A Blivett was observed moving from Warsaw to Paris in the trunk of a 1998 Mazda sedan, the recorded oscillations were found to be similar to the oscillations of Pomigranites, moving from Tulsa to Dallas (at night in the winter months), certain aspects of the Frictional and Vibrational ratios have been found to corellate with CDS purchases in Madrid in the 2009/10 time frame!
W.T.F?
Distracted much? got ammo?
Can u say "Liquidity Trap"?
http://strikelawyer.wordpress.com/2012/02/22/liquidity-trap-explained/
http://strikelawyer.wordpress.com/2012/02/25/liquidity-trap-theory-and-p...

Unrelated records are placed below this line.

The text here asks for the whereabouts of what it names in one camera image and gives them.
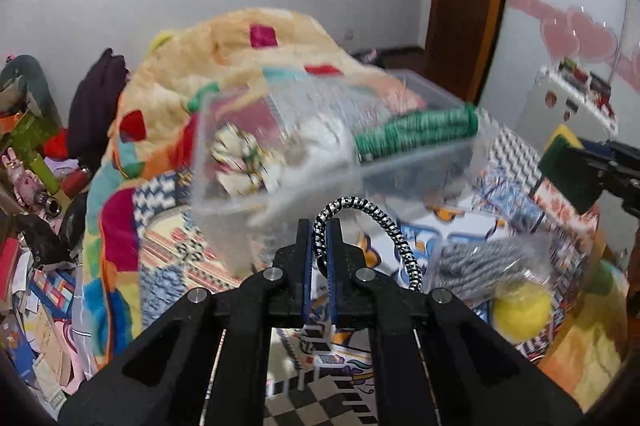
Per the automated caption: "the yellow soft ball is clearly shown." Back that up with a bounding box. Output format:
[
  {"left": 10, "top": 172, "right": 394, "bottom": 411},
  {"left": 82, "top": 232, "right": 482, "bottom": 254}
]
[{"left": 492, "top": 281, "right": 552, "bottom": 344}]

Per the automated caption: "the grey green plush pillow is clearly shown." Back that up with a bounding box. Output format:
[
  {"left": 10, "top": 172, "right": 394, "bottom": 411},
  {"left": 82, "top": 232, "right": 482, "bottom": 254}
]
[{"left": 1, "top": 54, "right": 61, "bottom": 124}]

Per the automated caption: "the dark purple garment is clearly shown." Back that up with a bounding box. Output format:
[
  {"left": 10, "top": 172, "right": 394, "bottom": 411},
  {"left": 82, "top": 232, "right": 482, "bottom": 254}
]
[{"left": 66, "top": 48, "right": 129, "bottom": 170}]

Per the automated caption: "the black white braided rope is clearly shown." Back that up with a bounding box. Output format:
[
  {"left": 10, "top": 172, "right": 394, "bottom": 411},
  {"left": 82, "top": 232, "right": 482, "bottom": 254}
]
[{"left": 311, "top": 195, "right": 424, "bottom": 294}]

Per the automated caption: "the yellow green sponge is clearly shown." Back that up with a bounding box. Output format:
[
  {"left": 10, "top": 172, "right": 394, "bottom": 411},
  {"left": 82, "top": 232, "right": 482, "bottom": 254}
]
[{"left": 538, "top": 124, "right": 602, "bottom": 215}]

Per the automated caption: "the pink rabbit plush toy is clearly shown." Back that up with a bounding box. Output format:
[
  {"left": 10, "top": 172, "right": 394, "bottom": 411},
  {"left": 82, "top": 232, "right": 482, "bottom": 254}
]
[{"left": 1, "top": 148, "right": 62, "bottom": 218}]

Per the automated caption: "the clear plastic storage box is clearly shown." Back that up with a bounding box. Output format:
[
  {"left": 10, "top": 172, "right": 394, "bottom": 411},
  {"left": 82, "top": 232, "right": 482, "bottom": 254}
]
[{"left": 191, "top": 68, "right": 497, "bottom": 277}]

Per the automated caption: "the green cardboard box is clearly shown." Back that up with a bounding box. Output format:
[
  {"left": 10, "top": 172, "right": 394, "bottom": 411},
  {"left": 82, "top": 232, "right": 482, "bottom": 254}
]
[{"left": 1, "top": 112, "right": 60, "bottom": 195}]

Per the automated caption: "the orange patchwork fleece blanket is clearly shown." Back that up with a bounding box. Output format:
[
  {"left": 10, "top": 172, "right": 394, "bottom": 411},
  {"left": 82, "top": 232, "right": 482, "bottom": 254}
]
[{"left": 81, "top": 8, "right": 426, "bottom": 367}]

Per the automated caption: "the floral fabric scrunchie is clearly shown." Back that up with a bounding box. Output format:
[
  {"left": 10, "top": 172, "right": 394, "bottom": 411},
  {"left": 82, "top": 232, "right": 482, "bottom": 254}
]
[{"left": 209, "top": 123, "right": 285, "bottom": 198}]

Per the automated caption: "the white cloth sock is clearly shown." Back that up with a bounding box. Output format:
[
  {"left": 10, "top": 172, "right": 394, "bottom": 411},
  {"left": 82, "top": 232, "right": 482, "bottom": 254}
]
[{"left": 248, "top": 114, "right": 361, "bottom": 228}]

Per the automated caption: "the white sliding wardrobe door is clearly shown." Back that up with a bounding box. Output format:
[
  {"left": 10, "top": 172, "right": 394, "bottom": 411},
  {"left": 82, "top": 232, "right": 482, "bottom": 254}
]
[{"left": 480, "top": 0, "right": 639, "bottom": 146}]

...brilliant! Love it Jerry. Even the title ''Lawyers on Strike'' is genius. Thanks for the (re)confirming read.
Reminds me of an American with Greek roots. Lol. Where is Kojack when you need him? http://www.youtube.com/watch?v=dABsJlUvlpA&feature=related
P.S. Yes, Liquidity Trap
Can you say ''Black Hole''? Lol.
http://www.youtube.com/watch?v=Bwz3d12uHLY < all that's missing from Keynesian kick in the Fannie Mae I have another kick the can down the zero road parable is the ''w.com'' for Zillow.com''. lol,
Servayor says; not even an Irish man can smoke at an Irish Bar in Ireland these days http://www.youtube.com/watch?v=WULhkipzltU thars no freedom in the land, not even in yer arms darling. Lol.
Stake holders are the howling dogs of war,.. Hmm? ...Verses the Suicide Vampire Squid of the Great Wal Mart of China. http://www.youtube.com/watch?v=L5OP5_m8cNE
diversification is not always good.
http://www.jinrongbaike.com
http://www.cnhedge.com
"...existing models suggested that major financial entities had diversified their debts and obligations sufficiently that the likelihood of systemic failure was negligible".
Errm, how, when globalisation and interconnectedness have done nothing but LINK debts and obligations? Flaw one in existing models. But, of course, this how NO ONE saw it coming in 2008.